When you go in for kidney pain, the evaluation typically starts with a urine test to look for blood, bacteria, or crystals. Blood tests can show whether your kidneys are filtering properly. If your provider suspects a stone or structural problem, they’ll likely order an ultrasound, which can reveal blockages, stones, or swelling in the kidneys. A CT scan provides more detail when needed.

Expect questions about when the pain started, how severe it is, how much you drink daily, what medications you take (including over-the-counter ones), and whether you’ve had kidney problems before. Your caffeine and alcohol intake may come up too, since both affect hydration and kidney workload. If you’re female, they’ll ask whether you could be pregnant, since that changes which imaging and treatments are safe.

Protecting Your Kidneys Going Forward

Staying well-hydrated is the most consistent piece of kidney protection across nearly every condition. Water dilutes the substances that form stones, helps flush bacteria before infections take root, and supports the kidneys’ basic filtering work. If you’ve had a stone or infection before, your risk of another one is higher, and consistent hydration becomes even more important.

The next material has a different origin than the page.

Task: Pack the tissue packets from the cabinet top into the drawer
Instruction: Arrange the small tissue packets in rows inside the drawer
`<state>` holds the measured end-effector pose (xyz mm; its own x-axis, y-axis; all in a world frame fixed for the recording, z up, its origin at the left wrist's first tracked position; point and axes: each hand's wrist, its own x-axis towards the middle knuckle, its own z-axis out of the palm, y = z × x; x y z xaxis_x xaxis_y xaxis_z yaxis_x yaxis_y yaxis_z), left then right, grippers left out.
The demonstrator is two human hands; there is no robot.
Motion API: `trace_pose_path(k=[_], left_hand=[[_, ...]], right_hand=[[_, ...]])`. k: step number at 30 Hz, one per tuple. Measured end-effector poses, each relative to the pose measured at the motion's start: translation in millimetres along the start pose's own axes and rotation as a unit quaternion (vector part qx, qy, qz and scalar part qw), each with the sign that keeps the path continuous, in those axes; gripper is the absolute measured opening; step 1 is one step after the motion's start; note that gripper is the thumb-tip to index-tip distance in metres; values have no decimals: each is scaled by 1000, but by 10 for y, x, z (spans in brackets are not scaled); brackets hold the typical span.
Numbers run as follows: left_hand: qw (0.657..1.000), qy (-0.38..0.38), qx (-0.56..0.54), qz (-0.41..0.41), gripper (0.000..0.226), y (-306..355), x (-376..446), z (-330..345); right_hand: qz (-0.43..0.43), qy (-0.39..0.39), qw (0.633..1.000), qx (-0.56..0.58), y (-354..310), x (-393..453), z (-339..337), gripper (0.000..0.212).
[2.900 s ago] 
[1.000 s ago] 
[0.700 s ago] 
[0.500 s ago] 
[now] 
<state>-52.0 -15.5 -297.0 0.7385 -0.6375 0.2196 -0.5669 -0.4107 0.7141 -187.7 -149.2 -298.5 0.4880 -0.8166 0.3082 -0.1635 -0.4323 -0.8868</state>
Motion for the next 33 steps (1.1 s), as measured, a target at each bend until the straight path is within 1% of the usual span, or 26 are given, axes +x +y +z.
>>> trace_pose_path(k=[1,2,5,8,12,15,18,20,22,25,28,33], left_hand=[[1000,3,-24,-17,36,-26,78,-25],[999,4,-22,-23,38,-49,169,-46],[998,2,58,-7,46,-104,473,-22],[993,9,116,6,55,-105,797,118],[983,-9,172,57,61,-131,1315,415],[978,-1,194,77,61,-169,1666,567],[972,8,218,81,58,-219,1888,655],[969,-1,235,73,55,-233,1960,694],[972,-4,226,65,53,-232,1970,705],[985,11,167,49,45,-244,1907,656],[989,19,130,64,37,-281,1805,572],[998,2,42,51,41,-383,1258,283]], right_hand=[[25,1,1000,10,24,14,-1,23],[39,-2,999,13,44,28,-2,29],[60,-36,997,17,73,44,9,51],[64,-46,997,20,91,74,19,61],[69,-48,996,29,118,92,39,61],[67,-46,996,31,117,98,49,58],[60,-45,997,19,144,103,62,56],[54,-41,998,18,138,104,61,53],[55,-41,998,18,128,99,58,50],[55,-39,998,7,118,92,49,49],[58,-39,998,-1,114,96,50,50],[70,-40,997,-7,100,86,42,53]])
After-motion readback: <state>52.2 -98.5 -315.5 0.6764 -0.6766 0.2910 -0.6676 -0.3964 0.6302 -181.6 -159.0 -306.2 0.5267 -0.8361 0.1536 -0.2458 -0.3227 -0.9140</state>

Be cautious with pain medications long-term. NSAIDs like ibuprofen and naproxen reduce blood flow to the kidneys, and repeated use can cause lasting damage. People with any degree of reduced kidney function should avoid them. Acetaminophen is the safer choice for kidney-related pain, though it’s harder on the liver, so people with liver disease should check on safe dosing. Keeping your sodium intake in check, drinking water throughout the day rather than in bursts, and paying attention to recurring flank pain before it becomes severe are the practical habits that keep most kidney problems from escalating.